*Instructions to follow*
Return the entire listing exactly, leaving nothing out.

*** Data provided ***

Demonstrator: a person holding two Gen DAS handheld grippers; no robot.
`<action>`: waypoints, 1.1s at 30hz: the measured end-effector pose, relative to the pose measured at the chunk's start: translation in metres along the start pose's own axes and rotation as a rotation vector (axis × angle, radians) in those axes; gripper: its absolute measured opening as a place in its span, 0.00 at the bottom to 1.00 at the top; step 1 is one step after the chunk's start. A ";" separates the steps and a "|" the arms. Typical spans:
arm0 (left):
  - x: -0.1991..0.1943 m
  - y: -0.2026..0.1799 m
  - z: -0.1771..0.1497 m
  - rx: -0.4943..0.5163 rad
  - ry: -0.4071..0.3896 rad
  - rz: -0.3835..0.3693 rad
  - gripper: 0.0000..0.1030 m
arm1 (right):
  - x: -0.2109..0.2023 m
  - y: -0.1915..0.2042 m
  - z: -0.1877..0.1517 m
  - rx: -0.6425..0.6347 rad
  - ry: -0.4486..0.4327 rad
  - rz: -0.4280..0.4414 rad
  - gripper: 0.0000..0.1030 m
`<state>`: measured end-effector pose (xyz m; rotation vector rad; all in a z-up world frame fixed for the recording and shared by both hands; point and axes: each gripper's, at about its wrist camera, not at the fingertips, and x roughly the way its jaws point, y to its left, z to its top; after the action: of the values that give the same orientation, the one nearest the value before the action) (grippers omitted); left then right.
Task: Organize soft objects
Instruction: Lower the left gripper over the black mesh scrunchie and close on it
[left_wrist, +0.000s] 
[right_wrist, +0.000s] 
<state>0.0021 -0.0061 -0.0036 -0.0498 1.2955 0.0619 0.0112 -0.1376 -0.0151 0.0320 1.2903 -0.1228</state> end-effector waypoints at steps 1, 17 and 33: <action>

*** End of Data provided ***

*Solution below*
Demonstrator: a person holding two Gen DAS handheld grippers; no robot.
`<action>`: waypoints, 1.1s at 30hz: the measured end-effector pose, relative to the pose measured at the chunk's start: translation in metres along the start pose's own axes and rotation as a rotation vector (axis × angle, radians) in those axes; gripper: its absolute measured opening as a place in its span, 0.00 at the bottom to 1.00 at the top; step 1 is one step after the chunk's start. A ";" separates the steps and a "|" the arms. Typical spans:
arm0 (left):
  - x: -0.1991..0.1943 m
  - y: -0.2026..0.1799 m
  - z: -0.1771..0.1497 m
  - rx: -0.4943..0.5163 rad
  - ry: -0.4071..0.3896 rad
  - rz: -0.3835..0.3693 rad
  - gripper: 0.0000..0.1030 m
arm1 (right):
  - x: -0.2109..0.2023 m
  - y: -0.1915..0.2042 m
  - z: -0.1877..0.1517 m
  - rx: -0.6425..0.6347 rad
  - ry: -0.4486..0.4327 rad
  - rz: -0.4280..0.4414 rad
  - gripper: 0.0000..0.1030 m
`<state>`: measured end-effector pose (xyz m; rotation vector rad; all in a z-up world frame fixed for the recording and shared by both hands; point and axes: each gripper's, at about its wrist camera, not at the fingertips, and x roughly the way its jaws point, y to its left, z to its top; after the action: of the values that give the same orientation, the one nearest the value before the action) (grippers omitted); left then right.
Task: Organize soft objects
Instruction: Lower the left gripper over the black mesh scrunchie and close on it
[left_wrist, +0.000s] 
[right_wrist, +0.000s] 
<state>0.0021 -0.0061 -0.0036 -0.0498 1.2955 0.0619 0.0112 -0.1376 -0.0151 0.0320 1.2903 -0.1228</state> end-effector waypoints at steps 1, 17 and 33: <action>

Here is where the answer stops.